▸ **PROMPT**: Take the data and return it in full. Change nothing.

Start of SOURCE MATERIAL

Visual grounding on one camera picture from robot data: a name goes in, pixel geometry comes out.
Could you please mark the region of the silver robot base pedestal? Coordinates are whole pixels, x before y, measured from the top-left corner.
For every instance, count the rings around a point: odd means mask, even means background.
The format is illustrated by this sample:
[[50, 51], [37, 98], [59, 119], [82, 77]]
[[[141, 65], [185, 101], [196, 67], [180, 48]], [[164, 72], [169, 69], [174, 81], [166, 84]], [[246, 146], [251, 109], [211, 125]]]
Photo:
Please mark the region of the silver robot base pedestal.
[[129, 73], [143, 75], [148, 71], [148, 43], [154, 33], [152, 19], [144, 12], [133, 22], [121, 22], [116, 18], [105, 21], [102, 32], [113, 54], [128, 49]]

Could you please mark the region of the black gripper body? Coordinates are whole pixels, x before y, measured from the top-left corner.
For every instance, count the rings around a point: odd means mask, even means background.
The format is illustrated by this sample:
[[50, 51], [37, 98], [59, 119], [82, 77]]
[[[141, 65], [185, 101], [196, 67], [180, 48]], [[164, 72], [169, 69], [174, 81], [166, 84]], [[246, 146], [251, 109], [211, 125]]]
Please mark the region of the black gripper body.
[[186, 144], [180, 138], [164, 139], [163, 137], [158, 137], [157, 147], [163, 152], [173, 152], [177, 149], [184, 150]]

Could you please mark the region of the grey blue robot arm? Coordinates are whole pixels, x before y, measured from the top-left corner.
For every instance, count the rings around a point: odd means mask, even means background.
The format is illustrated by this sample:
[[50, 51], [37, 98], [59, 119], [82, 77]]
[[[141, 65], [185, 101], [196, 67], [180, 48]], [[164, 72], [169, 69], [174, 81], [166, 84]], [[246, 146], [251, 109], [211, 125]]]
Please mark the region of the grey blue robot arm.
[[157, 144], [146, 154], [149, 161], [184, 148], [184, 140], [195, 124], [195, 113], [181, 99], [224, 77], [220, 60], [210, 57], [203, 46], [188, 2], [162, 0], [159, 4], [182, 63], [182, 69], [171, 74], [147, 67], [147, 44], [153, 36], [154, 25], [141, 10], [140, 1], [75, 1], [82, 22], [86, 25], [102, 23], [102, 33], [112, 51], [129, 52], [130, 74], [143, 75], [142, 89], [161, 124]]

End of SOURCE MATERIAL

▸ **SOLUTION TO THE PROBLEM**:
Visual grounding on one camera picture from robot data: a name goes in, pixel geometry comes out.
Could you please mark the region of the silver robot base pedestal? Coordinates are whole pixels, x before y, measured from the top-left corner.
For every instance, count the rings around a point: odd means mask, even means background.
The format is illustrated by this sample:
[[50, 51], [37, 98], [59, 119], [82, 77]]
[[[141, 65], [185, 101], [196, 67], [180, 48]], [[164, 72], [169, 69], [174, 81], [166, 84]], [[246, 146], [251, 109], [211, 125]]]
Photo:
Please mark the region of the silver robot base pedestal.
[[129, 73], [143, 75], [148, 71], [148, 43], [154, 33], [152, 19], [144, 12], [133, 22], [121, 22], [116, 18], [105, 21], [102, 32], [113, 54], [128, 49]]

Could you please mark the region of the black gripper body? Coordinates are whole pixels, x before y, measured from the top-left corner.
For every instance, count the rings around a point: odd means mask, even means background.
The format is illustrated by this sample:
[[50, 51], [37, 98], [59, 119], [82, 77]]
[[[141, 65], [185, 101], [196, 67], [180, 48]], [[164, 72], [169, 69], [174, 81], [166, 84]], [[246, 146], [251, 109], [211, 125]]]
Please mark the region of the black gripper body.
[[186, 144], [180, 138], [164, 139], [163, 137], [158, 137], [157, 147], [163, 152], [173, 152], [177, 149], [184, 150]]

Could you please mark the region of the grey blue robot arm? Coordinates are whole pixels, x before y, measured from the top-left corner.
For every instance, count the rings around a point: odd means mask, even means background.
The format is illustrated by this sample:
[[50, 51], [37, 98], [59, 119], [82, 77]]
[[[141, 65], [185, 101], [196, 67], [180, 48]], [[164, 72], [169, 69], [174, 81], [166, 84]], [[246, 146], [251, 109], [211, 125]]]
Please mark the region of the grey blue robot arm.
[[157, 144], [146, 154], [149, 161], [184, 148], [184, 140], [195, 124], [195, 113], [181, 99], [224, 77], [220, 60], [210, 57], [203, 46], [188, 2], [162, 0], [159, 4], [182, 63], [182, 69], [171, 74], [147, 67], [147, 44], [153, 36], [154, 25], [141, 10], [140, 1], [75, 1], [82, 22], [86, 25], [102, 23], [102, 33], [112, 51], [129, 52], [130, 74], [143, 75], [142, 89], [161, 124]]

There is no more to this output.